Aim of the task: Find all lines in the records that include the word "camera", and copy them out.

┏━━

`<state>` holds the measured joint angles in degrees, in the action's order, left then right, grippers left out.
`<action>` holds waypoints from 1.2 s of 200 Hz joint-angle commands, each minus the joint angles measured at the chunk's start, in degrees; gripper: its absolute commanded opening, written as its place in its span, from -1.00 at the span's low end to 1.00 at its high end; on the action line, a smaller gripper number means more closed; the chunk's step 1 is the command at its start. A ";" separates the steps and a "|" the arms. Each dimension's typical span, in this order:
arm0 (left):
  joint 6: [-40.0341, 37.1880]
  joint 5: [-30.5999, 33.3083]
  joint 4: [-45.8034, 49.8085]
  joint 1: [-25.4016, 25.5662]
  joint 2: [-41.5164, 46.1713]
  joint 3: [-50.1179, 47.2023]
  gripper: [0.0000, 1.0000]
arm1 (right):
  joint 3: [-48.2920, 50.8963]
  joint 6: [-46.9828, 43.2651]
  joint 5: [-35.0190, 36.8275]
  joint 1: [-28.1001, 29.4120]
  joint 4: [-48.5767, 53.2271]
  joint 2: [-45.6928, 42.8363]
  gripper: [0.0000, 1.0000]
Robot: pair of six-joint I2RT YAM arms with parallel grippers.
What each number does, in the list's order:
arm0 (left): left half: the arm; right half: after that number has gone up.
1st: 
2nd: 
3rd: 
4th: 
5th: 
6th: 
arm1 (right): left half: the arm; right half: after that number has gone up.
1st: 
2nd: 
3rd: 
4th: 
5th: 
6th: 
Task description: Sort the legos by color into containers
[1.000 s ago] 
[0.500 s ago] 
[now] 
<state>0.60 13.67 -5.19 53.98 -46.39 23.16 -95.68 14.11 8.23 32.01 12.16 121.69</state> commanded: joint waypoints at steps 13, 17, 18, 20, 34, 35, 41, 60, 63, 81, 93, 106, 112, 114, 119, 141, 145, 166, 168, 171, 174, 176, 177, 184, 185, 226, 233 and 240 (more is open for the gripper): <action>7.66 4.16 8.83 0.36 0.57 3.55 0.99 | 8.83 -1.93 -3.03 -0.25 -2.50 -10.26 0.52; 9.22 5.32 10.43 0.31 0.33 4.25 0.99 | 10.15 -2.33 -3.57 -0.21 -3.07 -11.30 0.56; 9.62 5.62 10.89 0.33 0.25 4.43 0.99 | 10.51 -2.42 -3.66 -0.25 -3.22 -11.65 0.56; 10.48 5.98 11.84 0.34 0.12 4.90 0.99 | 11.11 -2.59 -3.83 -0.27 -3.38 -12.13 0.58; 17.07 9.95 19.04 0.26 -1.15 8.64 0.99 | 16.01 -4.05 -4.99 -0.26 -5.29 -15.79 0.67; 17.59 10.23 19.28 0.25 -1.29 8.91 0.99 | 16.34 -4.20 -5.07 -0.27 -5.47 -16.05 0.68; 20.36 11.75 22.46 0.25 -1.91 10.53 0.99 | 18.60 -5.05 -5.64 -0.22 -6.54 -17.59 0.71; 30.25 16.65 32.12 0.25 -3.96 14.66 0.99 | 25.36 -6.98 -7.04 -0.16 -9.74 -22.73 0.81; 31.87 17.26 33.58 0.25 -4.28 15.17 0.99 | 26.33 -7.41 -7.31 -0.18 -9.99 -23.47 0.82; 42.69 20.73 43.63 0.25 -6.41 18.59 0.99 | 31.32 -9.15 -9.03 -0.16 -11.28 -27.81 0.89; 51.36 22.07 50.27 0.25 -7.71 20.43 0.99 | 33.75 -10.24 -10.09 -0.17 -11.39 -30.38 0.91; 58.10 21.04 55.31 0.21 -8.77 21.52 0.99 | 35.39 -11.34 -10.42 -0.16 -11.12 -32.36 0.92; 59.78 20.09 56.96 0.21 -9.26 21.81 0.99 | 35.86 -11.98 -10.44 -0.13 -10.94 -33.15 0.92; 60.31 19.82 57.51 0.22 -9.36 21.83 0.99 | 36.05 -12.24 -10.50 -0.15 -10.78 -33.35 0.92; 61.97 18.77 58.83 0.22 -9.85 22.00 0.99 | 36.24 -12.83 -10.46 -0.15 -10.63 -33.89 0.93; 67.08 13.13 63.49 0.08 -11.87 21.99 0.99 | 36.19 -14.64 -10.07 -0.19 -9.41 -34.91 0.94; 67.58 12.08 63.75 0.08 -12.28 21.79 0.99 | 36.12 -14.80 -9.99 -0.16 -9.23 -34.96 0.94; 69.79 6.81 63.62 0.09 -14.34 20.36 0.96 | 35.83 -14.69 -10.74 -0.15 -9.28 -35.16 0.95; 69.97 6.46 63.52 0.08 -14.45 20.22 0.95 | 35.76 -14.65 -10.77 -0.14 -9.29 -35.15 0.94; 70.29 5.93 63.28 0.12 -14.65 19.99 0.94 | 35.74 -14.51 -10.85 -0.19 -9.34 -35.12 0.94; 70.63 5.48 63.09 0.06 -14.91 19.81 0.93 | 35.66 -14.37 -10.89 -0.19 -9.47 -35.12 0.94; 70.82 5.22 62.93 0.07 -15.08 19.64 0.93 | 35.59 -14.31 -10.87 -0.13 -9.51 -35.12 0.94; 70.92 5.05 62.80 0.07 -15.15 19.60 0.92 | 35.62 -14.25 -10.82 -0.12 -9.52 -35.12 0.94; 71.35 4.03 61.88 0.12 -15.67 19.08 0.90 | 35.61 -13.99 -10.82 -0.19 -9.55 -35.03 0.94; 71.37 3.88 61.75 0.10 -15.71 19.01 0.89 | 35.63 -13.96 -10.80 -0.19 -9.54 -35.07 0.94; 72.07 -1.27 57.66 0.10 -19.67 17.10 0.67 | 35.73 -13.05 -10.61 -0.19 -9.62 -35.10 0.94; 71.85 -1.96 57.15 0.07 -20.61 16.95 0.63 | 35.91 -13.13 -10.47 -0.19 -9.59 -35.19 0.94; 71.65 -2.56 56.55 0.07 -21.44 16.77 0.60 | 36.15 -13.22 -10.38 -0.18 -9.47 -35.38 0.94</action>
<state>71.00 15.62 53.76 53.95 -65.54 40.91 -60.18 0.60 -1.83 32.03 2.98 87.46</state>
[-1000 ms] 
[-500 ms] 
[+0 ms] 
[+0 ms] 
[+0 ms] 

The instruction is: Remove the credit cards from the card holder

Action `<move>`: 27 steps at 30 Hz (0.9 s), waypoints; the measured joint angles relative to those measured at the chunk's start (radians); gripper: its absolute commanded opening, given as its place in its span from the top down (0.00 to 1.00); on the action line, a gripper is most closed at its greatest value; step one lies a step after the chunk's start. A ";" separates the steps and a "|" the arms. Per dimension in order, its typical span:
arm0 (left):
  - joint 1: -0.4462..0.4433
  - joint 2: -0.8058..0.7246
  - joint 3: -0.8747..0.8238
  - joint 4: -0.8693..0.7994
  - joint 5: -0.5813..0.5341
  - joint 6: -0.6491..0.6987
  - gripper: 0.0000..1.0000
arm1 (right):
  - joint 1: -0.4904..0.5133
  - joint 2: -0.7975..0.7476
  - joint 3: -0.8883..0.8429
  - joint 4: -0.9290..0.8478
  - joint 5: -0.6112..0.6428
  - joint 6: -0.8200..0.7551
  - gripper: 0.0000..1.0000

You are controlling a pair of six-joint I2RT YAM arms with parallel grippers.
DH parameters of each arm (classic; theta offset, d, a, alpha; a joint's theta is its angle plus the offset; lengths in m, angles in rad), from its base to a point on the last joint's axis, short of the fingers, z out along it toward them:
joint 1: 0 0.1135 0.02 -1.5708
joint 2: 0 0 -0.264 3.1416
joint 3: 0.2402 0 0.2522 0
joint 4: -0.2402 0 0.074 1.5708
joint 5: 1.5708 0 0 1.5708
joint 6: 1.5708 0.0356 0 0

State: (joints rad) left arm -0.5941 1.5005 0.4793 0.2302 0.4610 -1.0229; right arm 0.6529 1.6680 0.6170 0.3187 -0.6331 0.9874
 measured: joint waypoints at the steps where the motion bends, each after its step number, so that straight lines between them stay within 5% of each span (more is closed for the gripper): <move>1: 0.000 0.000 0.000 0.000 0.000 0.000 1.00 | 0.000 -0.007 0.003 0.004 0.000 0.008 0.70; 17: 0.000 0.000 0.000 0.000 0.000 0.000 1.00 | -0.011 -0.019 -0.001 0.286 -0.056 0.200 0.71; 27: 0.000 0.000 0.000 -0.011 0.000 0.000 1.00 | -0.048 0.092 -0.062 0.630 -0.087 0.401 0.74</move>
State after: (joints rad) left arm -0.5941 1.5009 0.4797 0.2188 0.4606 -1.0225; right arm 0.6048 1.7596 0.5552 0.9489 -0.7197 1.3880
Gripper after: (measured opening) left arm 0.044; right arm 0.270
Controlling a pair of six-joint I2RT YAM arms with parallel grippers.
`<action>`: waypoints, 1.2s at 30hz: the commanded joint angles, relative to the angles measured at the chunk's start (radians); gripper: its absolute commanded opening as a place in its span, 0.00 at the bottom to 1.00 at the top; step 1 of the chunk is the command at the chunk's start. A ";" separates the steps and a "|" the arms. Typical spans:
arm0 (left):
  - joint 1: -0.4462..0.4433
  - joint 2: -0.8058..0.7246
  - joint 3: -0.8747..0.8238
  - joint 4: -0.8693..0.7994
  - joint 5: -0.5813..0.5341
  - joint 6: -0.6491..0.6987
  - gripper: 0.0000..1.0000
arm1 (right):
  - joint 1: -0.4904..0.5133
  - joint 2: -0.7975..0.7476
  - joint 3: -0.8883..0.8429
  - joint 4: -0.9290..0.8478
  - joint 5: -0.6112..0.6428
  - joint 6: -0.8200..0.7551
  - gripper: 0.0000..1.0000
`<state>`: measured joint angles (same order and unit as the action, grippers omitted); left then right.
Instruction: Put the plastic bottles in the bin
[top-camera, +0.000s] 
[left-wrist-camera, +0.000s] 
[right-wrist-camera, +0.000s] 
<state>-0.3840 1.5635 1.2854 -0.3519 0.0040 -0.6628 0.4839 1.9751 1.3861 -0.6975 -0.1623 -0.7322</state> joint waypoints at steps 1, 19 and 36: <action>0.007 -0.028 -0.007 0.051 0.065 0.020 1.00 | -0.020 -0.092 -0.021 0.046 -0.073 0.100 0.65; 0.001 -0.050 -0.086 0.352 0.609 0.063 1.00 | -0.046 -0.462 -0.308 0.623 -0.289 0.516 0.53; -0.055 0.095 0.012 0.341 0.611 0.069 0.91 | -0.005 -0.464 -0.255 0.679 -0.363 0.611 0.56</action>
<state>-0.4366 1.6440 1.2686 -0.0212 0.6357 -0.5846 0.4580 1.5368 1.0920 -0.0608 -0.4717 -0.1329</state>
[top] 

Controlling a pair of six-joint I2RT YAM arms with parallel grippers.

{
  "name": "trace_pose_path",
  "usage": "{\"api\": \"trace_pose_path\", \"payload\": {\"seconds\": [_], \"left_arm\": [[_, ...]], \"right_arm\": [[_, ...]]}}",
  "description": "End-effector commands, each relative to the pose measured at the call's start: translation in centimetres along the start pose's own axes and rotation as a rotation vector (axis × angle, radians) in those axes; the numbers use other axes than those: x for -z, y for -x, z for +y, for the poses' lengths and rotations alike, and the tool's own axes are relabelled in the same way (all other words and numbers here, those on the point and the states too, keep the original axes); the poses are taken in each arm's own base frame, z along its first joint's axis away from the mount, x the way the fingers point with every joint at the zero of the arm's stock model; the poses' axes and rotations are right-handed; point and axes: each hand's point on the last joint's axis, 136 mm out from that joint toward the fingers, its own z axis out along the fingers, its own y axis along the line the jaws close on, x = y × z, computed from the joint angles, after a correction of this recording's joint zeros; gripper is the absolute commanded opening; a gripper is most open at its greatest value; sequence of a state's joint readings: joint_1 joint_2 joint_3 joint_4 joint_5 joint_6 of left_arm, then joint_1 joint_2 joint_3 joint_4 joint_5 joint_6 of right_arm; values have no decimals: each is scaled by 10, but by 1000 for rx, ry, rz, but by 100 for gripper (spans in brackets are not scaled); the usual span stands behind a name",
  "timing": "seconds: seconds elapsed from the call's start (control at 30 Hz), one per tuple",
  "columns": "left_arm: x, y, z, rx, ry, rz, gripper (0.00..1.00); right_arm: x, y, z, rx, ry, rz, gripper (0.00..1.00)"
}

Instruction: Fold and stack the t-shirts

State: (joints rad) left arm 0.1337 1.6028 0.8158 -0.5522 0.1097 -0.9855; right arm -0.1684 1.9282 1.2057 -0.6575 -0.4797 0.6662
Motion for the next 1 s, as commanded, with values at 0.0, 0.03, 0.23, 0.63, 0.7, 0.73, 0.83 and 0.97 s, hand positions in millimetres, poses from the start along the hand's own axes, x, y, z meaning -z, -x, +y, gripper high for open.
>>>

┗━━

Answer for the task:
[top-camera, +0.000s] 
[left-wrist-camera, +0.000s] 
[right-wrist-camera, +0.000s] 

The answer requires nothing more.